### WORK INSTRUCTION
Output range, inclusive: from the line containing "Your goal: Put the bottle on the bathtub" to the line containing "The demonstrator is". Restate those lines from the data below word for word and only those.

### DATASET ENTRIES
'''

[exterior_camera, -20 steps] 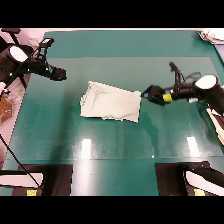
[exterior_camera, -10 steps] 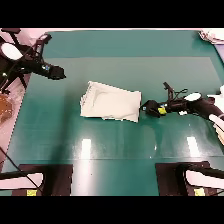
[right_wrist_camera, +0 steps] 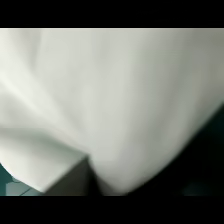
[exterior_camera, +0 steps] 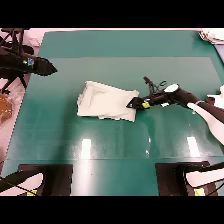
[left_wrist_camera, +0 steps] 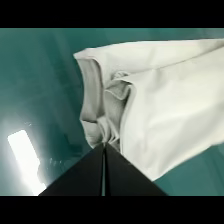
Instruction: Fold the shirts.
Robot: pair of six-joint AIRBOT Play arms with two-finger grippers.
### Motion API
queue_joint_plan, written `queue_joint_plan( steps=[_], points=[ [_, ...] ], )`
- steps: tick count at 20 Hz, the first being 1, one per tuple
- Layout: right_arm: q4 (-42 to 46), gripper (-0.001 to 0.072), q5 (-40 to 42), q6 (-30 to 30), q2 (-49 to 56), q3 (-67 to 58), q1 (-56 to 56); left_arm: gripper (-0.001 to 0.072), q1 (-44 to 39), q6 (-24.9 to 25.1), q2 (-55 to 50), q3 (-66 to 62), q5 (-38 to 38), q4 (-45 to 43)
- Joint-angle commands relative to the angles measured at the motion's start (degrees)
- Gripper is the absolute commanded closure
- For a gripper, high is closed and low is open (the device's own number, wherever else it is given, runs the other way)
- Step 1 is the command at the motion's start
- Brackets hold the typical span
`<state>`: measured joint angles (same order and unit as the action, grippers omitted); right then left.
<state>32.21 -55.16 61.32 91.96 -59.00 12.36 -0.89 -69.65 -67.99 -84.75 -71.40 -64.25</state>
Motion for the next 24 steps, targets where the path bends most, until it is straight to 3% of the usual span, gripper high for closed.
queue_joint_plan(
  steps=[1, 4, 8, 13, 18, 21, 24],
  points=[
    [-1.29, 0.0688, -0.28, 0.83, 2.08, -6.67, 3.56, 0.0681, -0.02, -1.33, 1.22, 0.02, -4.28, -0.04],
    [-1.22, 0.0689, -0.22, 2.03, -0.72, -13.73, 2.78, 0.0680, -0.02, -2.58, 1.22, 0.00, -7.61, 0.33],
    [-1.11, 0.0688, 0.83, 8.39, -4.96, -27.21, -6.03, 0.0680, -0.02, -3.89, 1.22, 0.00, -11.54, 5.14],
    [-0.85, 0.0689, 0.94, 20.22, -5.40, -41.55, -26.34, 0.0680, -0.02, -4.68, 1.22, 0.00, -13.62, 13.92],
    [-0.66, 0.0689, 0.55, 30.36, -5.40, -44.94, -47.45, 0.0681, -0.02, -6.95, 1.22, 0.00, -16.06, 14.14],
    [0.61, 0.0689, -7.98, 31.82, -5.33, -44.81, -57.59, 0.0681, -0.02, -7.58, 1.22, 0.00, -17.00, 14.14],
    [10.12, 0.0689, -19.93, 32.33, -5.38, -44.83, -64.37, 0.0681, -0.02, -8.04, 1.22, 0.00, -16.22, 14.14]
  ],
)
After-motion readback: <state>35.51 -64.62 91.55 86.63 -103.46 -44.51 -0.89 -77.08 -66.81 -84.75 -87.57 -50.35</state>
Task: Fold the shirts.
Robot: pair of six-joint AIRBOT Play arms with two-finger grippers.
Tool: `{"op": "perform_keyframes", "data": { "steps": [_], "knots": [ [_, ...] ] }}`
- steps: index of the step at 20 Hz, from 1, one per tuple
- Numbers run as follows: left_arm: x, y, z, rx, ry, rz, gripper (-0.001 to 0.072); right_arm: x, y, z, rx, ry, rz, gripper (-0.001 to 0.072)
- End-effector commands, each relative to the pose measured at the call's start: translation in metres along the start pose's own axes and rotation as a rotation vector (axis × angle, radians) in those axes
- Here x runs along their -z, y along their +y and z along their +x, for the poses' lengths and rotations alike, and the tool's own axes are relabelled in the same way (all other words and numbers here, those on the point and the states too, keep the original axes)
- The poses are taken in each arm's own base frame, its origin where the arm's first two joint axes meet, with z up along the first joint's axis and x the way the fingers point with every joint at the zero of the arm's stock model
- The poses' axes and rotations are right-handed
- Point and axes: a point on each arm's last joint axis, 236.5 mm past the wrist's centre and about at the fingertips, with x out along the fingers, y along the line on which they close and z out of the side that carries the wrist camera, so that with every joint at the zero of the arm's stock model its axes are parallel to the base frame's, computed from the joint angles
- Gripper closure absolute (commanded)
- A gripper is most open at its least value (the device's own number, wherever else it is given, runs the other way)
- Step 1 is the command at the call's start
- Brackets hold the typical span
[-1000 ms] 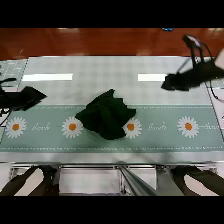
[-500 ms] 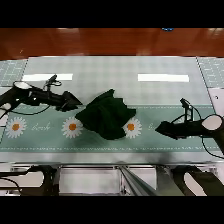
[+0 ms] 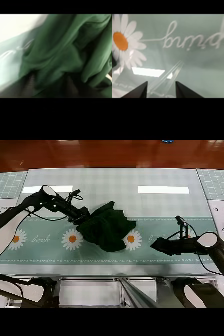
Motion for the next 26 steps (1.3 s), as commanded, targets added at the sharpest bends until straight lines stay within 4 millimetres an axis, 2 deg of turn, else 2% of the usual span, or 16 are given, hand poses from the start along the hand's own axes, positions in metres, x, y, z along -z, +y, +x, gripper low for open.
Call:
{"op": "perform_keyframes", "data": {
  "steps": [1, 4, 6, 8, 10, 17, 19, 22, 23, 24, 26],
  "knots": [
    [-0.003, -0.003, 0.006, -0.026, 0.005, 0.058, 0.0690, 0.014, 0.025, 0.012, -0.026, 0.025, -0.032, 0.0307],
    [-0.008, -0.004, -0.007, -0.018, -0.012, 0.103, 0.0690, 0.012, 0.054, 0.022, -0.079, -0.025, -0.048, 0.0307],
    [-0.019, -0.003, -0.027, -0.018, -0.067, 0.102, 0.0690, 0.017, 0.068, 0.031, -0.108, -0.018, -0.039, 0.0307],
    [-0.029, 0.001, -0.047, -0.017, -0.121, 0.089, 0.0690, 0.024, 0.077, 0.050, -0.121, 0.011, -0.020, 0.0307],
    [-0.029, 0.005, -0.056, -0.012, -0.131, 0.076, 0.0690, 0.025, 0.086, 0.068, -0.126, 0.029, -0.043, 0.0307],
    [-0.026, 0.005, -0.056, -0.008, -0.120, 0.076, 0.0690, -0.003, 0.138, 0.110, -0.164, 0.104, -0.100, 0.0307],
    [-0.028, 0.005, -0.056, -0.010, -0.126, 0.076, 0.0690, -0.003, 0.150, 0.117, -0.190, 0.146, -0.103, 0.0307],
    [-0.032, 0.006, -0.056, -0.016, -0.146, 0.075, 0.0690, 0.009, 0.159, 0.126, -0.196, 0.209, -0.123, 0.0312],
    [-0.034, 0.006, -0.057, -0.014, -0.151, 0.074, 0.0690, 0.016, 0.162, 0.129, -0.195, 0.226, -0.135, 0.0340],
    [-0.035, 0.004, -0.057, -0.007, -0.156, 0.072, 0.0690, 0.022, 0.166, 0.132, -0.196, 0.236, -0.157, 0.0434],
    [-0.037, -0.002, -0.058, 0.020, -0.168, 0.066, 0.0690, 0.032, 0.177, 0.132, -0.208, 0.245, -0.229, 0.0686]
  ]
}}
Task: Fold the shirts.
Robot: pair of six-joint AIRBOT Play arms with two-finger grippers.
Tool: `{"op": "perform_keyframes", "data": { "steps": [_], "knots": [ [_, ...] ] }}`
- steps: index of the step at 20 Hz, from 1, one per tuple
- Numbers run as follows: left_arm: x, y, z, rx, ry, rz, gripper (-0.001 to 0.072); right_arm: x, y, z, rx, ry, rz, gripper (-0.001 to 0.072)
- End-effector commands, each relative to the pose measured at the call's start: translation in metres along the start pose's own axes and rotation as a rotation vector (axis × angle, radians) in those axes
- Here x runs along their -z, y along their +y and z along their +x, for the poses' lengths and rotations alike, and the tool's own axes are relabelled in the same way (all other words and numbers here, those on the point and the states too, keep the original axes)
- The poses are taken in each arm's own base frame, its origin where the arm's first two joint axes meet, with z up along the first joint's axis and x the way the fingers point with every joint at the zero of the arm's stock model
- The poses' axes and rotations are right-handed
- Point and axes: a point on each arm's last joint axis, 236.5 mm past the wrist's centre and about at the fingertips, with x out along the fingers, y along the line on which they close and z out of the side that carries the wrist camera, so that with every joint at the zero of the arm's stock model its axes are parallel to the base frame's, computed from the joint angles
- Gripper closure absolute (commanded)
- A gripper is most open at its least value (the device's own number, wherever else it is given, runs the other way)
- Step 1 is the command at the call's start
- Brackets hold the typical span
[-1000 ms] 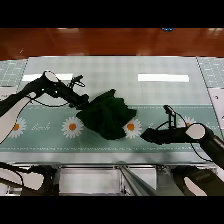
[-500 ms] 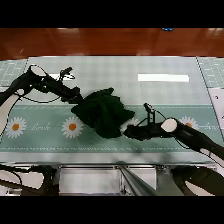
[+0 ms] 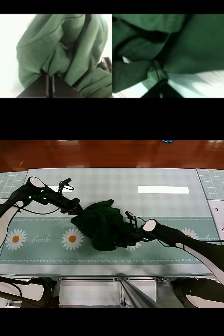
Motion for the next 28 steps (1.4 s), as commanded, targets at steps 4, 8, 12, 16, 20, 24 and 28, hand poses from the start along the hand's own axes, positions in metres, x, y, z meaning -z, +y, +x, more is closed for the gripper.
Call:
{"op": "perform_keyframes", "data": {
  "steps": [4, 8, 12, 16, 20, 24, 28],
  "knots": [
    [-0.025, -0.030, -0.037, 0.113, -0.148, -0.021, 0.0690, -0.016, 0.042, -0.031, -0.036, -0.047, -0.205, 0.0686],
    [-0.066, -0.098, -0.159, 0.193, -0.496, 0.157, 0.0690, -0.115, 0.074, -0.199, 0.104, -0.434, -0.343, 0.0687],
    [-0.058, -0.188, -0.290, 0.161, -0.807, 0.404, 0.0690, -0.143, 0.137, -0.398, 0.177, -0.826, -0.469, 0.0687],
    [-0.001, -0.277, -0.372, 0.062, -1.008, 0.665, 0.0690, -0.085, 0.207, -0.522, 0.258, -1.057, -0.651, 0.0686],
    [0.065, -0.313, -0.393, -0.079, -1.066, 0.777, 0.0690, -0.014, 0.231, -0.594, 0.327, -1.252, -0.728, 0.0686],
    [0.112, -0.282, -0.356, -0.204, -0.881, 0.683, 0.0690, 0.037, 0.189, -0.620, 0.496, -1.288, -0.631, 0.0686],
    [0.124, -0.237, -0.296, -0.152, -0.745, 0.550, 0.0690, 0.045, 0.145, -0.603, 0.606, -1.153, -0.521, 0.0686]
  ]
}}
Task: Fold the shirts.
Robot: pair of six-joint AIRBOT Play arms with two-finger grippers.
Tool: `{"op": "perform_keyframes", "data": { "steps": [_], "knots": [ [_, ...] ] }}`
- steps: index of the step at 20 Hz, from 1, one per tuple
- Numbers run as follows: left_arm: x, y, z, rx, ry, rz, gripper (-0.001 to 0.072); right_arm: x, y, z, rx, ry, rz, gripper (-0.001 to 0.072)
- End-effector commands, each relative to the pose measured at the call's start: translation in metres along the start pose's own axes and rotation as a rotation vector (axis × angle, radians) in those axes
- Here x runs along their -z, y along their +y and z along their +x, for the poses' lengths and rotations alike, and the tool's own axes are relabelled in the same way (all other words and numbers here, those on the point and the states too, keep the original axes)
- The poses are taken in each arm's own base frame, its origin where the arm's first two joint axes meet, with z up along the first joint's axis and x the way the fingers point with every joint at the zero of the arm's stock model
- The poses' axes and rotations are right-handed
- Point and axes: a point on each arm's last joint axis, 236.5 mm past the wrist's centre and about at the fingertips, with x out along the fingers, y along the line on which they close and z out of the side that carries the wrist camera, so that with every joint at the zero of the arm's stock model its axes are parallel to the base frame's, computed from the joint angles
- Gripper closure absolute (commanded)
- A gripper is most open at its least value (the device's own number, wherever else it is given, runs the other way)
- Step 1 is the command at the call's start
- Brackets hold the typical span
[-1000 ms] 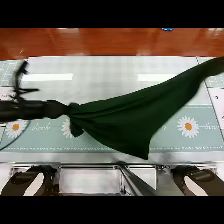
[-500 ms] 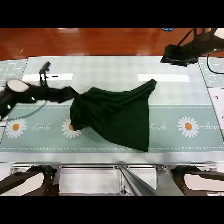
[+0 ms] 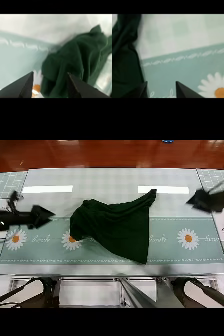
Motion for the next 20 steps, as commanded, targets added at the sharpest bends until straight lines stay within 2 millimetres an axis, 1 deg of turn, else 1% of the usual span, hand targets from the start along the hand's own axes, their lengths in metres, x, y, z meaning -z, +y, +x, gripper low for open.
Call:
{"op": "perform_keyframes", "data": {
  "steps": [1, 3, 4, 7, 8, 9, 10, 11, 14, 15, 16, 18, 20],
  "knots": [
    [0.047, 0.004, 0.035, 0.127, 0.119, -0.098, 0.0204, 0.076, -0.003, 0.047, -0.141, 0.040, 0.097, 0.0305],
    [0.059, -0.001, 0.054, 0.143, 0.190, -0.092, 0.0204, 0.106, -0.007, 0.060, -0.151, 0.096, 0.106, 0.0305],
    [0.060, -0.007, 0.062, 0.161, 0.208, -0.084, 0.0204, 0.116, -0.009, 0.064, -0.152, 0.120, 0.108, 0.0306],
    [0.064, -0.018, 0.085, 0.163, 0.255, -0.074, 0.0205, 0.133, -0.007, 0.066, -0.165, 0.176, 0.101, 0.0305],
    [0.064, -0.020, 0.090, 0.156, 0.264, -0.057, 0.0238, 0.139, -0.005, 0.066, -0.171, 0.198, 0.094, 0.0306],
    [0.062, -0.023, 0.093, 0.150, 0.263, -0.035, 0.0507, 0.145, -0.001, 0.065, -0.178, 0.224, 0.080, 0.0305],
    [0.058, -0.027, 0.094, 0.152, 0.257, -0.012, 0.0689, 0.152, 0.004, 0.066, -0.185, 0.252, 0.061, 0.0306],
    [0.052, -0.031, 0.093, 0.154, 0.247, 0.009, 0.0691, 0.160, 0.008, 0.068, -0.187, 0.276, 0.041, 0.0305],
    [0.042, -0.042, 0.087, 0.175, 0.238, 0.039, 0.0690, 0.207, 0.018, 0.082, -0.178, 0.403, 0.018, 0.0305],
    [0.040, -0.044, 0.086, 0.178, 0.239, 0.044, 0.0690, 0.218, 0.021, 0.085, -0.170, 0.429, 0.002, 0.0306],
    [0.040, -0.044, 0.086, 0.178, 0.238, 0.045, 0.0690, 0.224, 0.024, 0.089, -0.161, 0.438, -0.014, 0.0305],
    [0.041, -0.043, 0.086, 0.177, 0.240, 0.048, 0.0690, 0.224, 0.030, 0.096, -0.139, 0.423, -0.013, 0.0305],
    [0.041, -0.043, 0.086, 0.177, 0.241, 0.048, 0.0690, 0.235, 0.035, 0.102, -0.133, 0.464, -0.005, 0.0305]
  ]
}}
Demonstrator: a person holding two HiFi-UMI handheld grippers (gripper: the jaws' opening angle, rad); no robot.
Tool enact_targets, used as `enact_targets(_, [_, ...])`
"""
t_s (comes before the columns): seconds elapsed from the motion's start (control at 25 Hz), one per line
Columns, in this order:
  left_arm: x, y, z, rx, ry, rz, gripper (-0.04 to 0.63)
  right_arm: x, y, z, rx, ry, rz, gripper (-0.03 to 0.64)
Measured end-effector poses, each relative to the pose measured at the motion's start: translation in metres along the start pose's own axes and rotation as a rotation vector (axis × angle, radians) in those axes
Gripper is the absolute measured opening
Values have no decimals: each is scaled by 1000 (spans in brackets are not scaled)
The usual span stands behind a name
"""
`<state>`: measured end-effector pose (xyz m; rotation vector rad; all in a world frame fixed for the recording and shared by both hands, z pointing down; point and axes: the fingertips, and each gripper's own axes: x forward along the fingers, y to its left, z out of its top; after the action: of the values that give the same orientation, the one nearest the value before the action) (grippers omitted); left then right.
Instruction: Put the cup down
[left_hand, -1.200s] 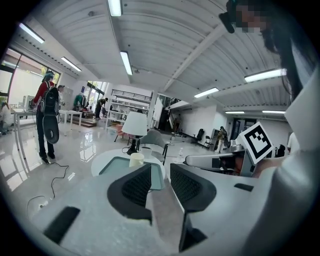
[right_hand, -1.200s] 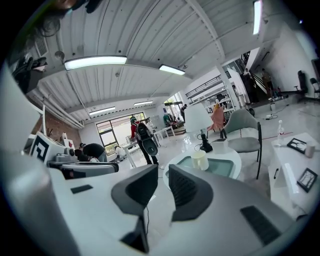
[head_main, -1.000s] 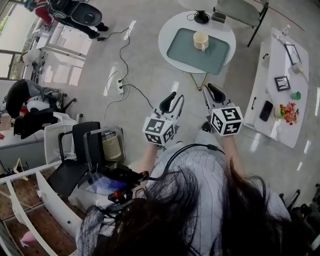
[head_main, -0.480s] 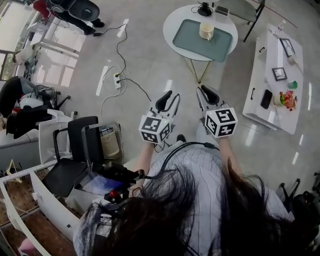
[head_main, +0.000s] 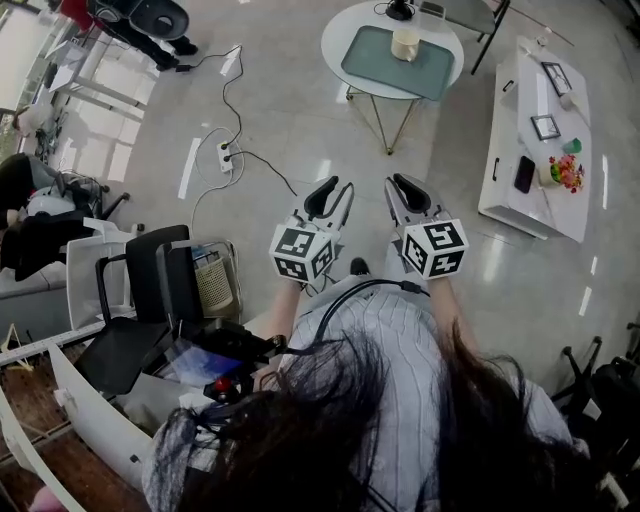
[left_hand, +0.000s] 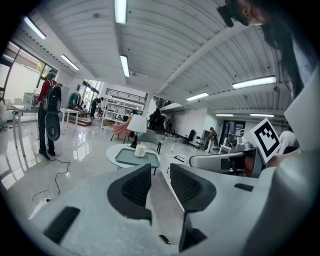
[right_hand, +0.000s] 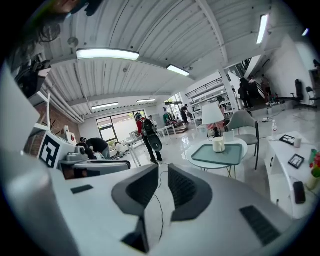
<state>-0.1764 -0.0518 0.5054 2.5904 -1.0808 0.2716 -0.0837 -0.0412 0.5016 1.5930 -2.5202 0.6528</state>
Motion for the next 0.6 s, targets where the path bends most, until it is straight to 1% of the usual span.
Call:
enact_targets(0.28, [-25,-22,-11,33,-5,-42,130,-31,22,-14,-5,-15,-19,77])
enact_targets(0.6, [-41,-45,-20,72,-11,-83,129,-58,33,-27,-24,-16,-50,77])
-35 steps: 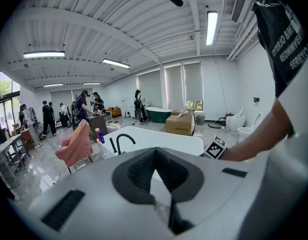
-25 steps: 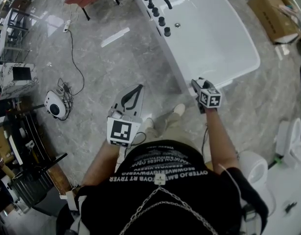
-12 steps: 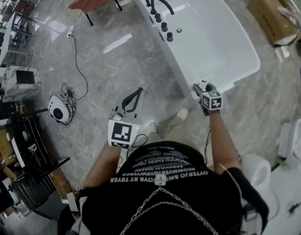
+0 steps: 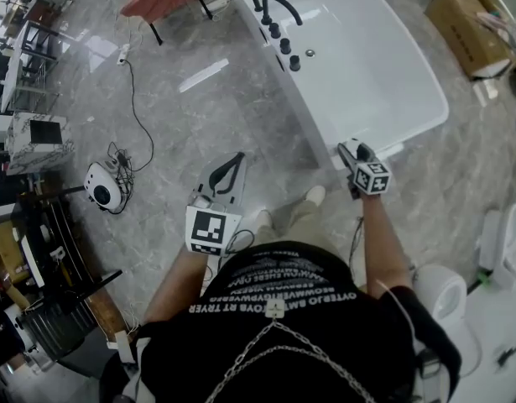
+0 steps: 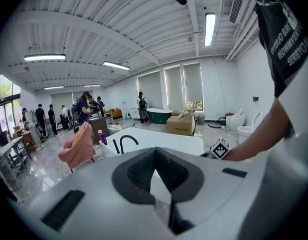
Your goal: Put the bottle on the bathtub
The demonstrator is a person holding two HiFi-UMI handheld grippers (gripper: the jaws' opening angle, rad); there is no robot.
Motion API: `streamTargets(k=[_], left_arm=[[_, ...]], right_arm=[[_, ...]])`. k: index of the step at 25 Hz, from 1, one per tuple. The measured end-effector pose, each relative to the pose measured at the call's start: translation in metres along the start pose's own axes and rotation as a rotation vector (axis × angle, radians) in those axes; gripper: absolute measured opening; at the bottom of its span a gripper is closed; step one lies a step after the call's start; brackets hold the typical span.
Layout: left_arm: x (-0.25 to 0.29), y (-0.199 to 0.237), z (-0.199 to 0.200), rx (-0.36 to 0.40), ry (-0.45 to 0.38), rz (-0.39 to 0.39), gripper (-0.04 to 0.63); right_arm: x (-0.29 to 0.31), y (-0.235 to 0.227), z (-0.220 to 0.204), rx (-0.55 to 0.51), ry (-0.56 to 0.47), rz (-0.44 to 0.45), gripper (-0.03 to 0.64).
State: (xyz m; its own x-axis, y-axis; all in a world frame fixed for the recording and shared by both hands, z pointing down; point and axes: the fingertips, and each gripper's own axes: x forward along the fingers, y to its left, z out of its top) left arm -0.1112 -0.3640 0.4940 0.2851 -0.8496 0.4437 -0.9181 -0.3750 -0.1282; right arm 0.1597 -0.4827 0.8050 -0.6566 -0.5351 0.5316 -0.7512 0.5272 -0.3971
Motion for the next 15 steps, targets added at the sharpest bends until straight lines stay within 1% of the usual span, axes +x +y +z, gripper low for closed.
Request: streamTargets(k=[4, 8, 12, 15], left_arm=[[-0.003, 0.0, 0.001, 0.001, -0.006, -0.007, 0.002], [-0.003, 0.003, 0.004, 0.008, -0.024, -0.013, 0.002], [-0.003, 0.001, 0.006, 0.028, -0.047, -0.036, 0.002], [-0.005, -0.002, 0.014, 0.024, -0.075, -0.056, 0.002]], right_arm=[[-0.004, -0.003, -0.009, -0.055, 0.041, -0.044, 0.207], [-0.015, -0.008, -0.013, -0.133, 0.064, -0.12, 0.207], [-0.038, -0.009, -0.025, -0.156, 0.078, -0.182, 0.207], [-0.062, 0.007, -0.027, -0.177, 0.066, -0.208, 0.207]])
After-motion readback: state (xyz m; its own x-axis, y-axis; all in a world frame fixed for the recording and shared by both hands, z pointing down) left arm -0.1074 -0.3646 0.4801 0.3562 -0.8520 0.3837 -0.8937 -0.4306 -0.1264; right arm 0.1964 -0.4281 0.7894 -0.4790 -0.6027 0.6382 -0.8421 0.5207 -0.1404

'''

### SOLUTION TO THE EXERCISE
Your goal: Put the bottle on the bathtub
The demonstrator is a person holding two HiFi-UMI handheld grippers (gripper: the jaws' opening angle, rad); there is no robot.

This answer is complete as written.